The Official Journal of EuroPCR and the European Association of Percutaneous Coronary Interventions (EAPCI)

Interventions for valvular disease and heart failure

Long-term outcomes of catheter-based intervention for clinically significant paravalvular leak

EuroIntervention 2021;17:736-743. DOI: 10.4244/EIJ-D-20-01206

1. Cardiology Department, Rabin Medical Center and “Sackler” School of Medicine, Tel Aviv University, Petach Tikva, Israel; 2. Blood Services & Apheresis Institute, Rabin Medical Center and “Sackler” School of Medicine, Tel Aviv University, Petach Tikva, Israel

Background: In most centres, clinically significant percutaneous paravalvular leak (PVL) closure following valve replacement surgery is reserved for those considered high-risk for surgery.

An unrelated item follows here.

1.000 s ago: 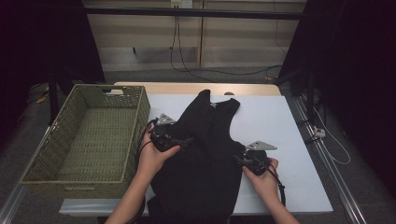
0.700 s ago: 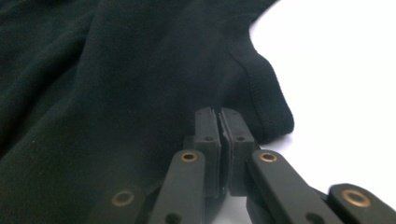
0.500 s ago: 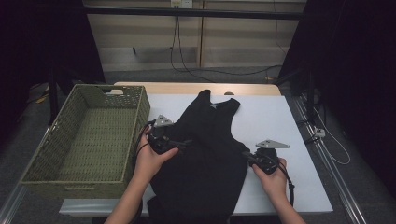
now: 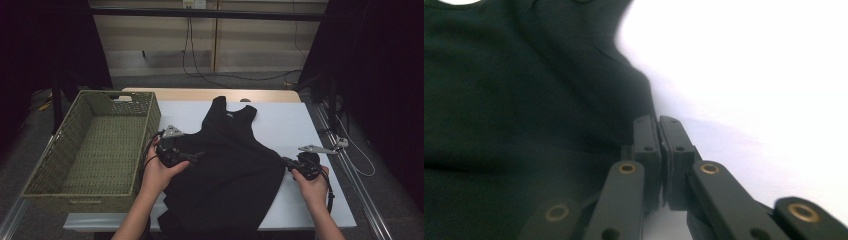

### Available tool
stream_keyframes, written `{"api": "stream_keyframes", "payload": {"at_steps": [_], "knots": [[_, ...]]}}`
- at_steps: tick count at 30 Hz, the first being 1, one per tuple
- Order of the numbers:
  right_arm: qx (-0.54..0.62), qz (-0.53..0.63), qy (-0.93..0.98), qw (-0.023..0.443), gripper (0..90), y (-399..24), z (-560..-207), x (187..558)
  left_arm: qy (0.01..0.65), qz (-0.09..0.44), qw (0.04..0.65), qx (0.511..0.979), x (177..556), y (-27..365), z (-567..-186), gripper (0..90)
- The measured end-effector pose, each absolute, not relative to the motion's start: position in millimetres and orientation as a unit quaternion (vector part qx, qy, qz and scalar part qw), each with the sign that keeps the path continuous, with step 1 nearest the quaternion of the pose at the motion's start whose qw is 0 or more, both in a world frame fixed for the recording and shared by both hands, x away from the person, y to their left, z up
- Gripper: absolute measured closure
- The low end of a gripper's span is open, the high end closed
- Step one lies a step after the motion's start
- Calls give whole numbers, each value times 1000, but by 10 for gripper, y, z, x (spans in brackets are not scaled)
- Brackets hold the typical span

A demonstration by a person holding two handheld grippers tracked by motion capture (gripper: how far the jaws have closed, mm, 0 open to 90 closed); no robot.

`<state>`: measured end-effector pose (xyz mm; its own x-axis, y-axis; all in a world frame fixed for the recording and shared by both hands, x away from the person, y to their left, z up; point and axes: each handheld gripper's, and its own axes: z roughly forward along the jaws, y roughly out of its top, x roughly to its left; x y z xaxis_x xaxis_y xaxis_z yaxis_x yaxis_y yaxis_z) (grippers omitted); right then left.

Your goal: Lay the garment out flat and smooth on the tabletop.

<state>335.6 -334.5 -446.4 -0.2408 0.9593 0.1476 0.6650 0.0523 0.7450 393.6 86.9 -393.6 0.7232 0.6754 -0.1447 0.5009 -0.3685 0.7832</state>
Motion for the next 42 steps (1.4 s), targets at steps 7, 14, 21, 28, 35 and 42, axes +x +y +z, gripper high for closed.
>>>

There is a paucity of data regarding the long-term outcomes of these patients.

Aims: Our goals were to assess the long-term outcomes of patients undergoing percutaneous PVL closure.

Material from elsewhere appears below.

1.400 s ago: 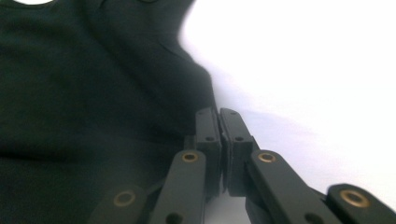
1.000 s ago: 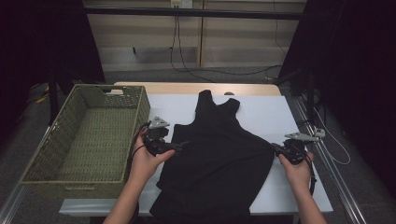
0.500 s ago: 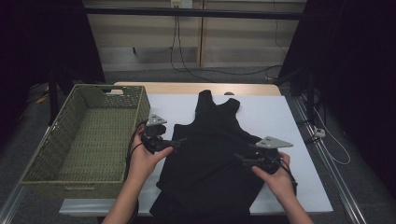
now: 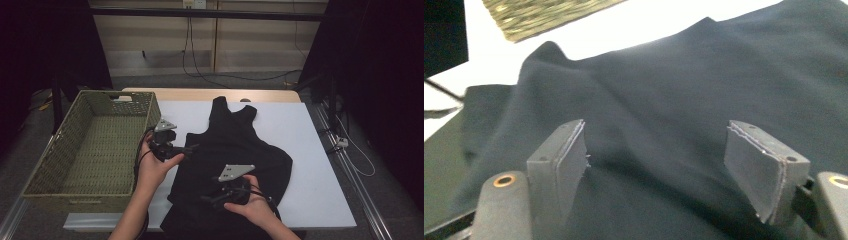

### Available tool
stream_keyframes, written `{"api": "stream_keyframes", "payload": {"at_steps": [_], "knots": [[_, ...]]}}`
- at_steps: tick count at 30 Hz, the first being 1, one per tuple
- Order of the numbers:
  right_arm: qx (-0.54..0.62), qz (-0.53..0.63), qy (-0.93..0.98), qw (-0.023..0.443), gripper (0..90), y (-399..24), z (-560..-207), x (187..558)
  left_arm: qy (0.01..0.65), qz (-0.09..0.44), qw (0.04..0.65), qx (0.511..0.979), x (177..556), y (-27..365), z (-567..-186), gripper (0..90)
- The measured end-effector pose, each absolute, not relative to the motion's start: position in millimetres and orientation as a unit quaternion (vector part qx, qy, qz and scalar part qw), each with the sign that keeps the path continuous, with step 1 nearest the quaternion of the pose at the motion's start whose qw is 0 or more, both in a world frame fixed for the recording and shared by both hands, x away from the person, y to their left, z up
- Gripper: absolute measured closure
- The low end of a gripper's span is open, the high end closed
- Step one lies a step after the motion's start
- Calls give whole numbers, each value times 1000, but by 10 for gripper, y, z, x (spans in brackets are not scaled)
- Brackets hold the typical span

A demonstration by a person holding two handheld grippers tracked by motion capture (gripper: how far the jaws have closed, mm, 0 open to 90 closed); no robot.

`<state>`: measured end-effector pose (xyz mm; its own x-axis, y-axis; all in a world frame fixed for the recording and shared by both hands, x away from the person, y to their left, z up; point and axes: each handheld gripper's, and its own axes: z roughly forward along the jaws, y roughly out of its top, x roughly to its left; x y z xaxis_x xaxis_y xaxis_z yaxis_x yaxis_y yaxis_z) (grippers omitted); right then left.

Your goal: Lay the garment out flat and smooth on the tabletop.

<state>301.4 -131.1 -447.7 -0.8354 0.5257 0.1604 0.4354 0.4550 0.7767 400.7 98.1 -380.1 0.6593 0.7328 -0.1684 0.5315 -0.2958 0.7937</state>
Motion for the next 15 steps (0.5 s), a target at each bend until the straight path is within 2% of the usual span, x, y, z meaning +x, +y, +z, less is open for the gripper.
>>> {"api": "stream_keyframes", "payload": {"at_steps": [2,5,6,7,8,10,11,13,14,15], "knots": [[266,441,857,39,220,-1209,-4502,2989,408,110,455,784,3999,955,-3804,58],[242,439,865,34,203,-1075,-4513,2933,391,115,438,801,4010,997,-3782,58],[235,436,868,37,200,-1037,-4519,2921,408,111,456,783,3994,965,-3790,58],[235,432,870,34,194,-997,-4529,2906,395,116,444,796,4000,997,-3775,60],[232,427,873,35,199,-963,-4546,2902,443,104,496,740,3966,895,-3803,64],[223,410,884,43,203,-906,-4570,2885,402,116,452,788,3986,1009,-3774,64],[212,409,886,50,230,-884,-4573,2882,393,119,441,798,3989,1038,-3762,64],[200,411,888,57,351,-850,-4571,2866,410,116,459,779,3974,1023,-3768,64],[196,410,889,63,389,-832,-4569,2856,395,120,443,796,3983,1064,-3753,64],[192,411,889,64,418,-813,-4569,2847,409,118,457,781,3970,1040,-3756,64]]}}
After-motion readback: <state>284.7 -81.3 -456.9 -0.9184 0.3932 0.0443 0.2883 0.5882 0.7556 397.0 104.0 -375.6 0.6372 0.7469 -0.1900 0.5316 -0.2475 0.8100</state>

Methods: A total of 100 consecutive transcatheter PVL closure procedures (74 mitral, 26 aortic) were performed in 95 patients between February 2005 and August 2019 at our hospital. Data collected included procedural success rates, indication-specific outcomes and mortality.

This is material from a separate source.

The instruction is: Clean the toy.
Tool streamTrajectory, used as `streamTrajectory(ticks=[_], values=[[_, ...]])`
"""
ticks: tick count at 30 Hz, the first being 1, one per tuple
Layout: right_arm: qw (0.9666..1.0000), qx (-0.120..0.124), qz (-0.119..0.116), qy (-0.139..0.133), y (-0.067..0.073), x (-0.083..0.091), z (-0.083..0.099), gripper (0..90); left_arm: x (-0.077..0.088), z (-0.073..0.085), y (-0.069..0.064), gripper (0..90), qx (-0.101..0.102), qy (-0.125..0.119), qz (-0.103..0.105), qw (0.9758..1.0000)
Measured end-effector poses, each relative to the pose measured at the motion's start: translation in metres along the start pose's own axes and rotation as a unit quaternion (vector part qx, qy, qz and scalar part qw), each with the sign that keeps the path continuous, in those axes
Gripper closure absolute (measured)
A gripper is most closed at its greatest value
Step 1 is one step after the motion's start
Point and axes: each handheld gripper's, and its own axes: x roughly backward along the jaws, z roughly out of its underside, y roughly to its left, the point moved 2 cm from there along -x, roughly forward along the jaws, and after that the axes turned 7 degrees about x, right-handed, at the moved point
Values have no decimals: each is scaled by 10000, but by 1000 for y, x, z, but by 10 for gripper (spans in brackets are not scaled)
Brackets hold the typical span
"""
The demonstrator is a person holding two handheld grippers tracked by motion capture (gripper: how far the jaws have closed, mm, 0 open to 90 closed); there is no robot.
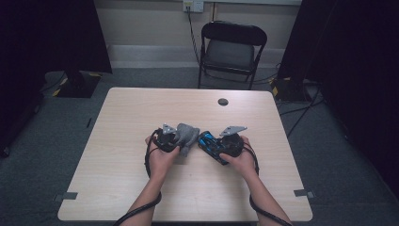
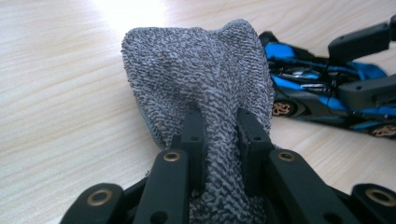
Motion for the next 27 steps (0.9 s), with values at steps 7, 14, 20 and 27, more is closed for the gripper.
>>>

Results: Mean follow-up was 5.6±6.1 years, mean age 62.6±15.2 years, and 45.4% were female. The device was successfully implanted in 88 procedures (88.0%). Patients who presented with heart failure (n=57) had a significant improvement in NYHA classification (29.2% Class III/IV versus 100.0%, p<0.001). For patients who presented with haemolytic anaemia (n=38), haemoglobin increased (11.94±1.634 vs 9.72±1.49, p<0.001) and LDH levels were reduced (1,354.90±1,225.55 vs 2,039.40±1,347.20, p<0.001) following the procedure. Rates of mortality were 3.8% at 90 days, 15.6% after 1 year, and 27.2% after 5 years.

Conclusions: For patients who are deemed intermediate- to high-risk for repeat surgery, transcatheter PVL closure shows reasonable clinical success rates, with a significant improvement in symptoms, and a relatively low rate of periprocedural complications.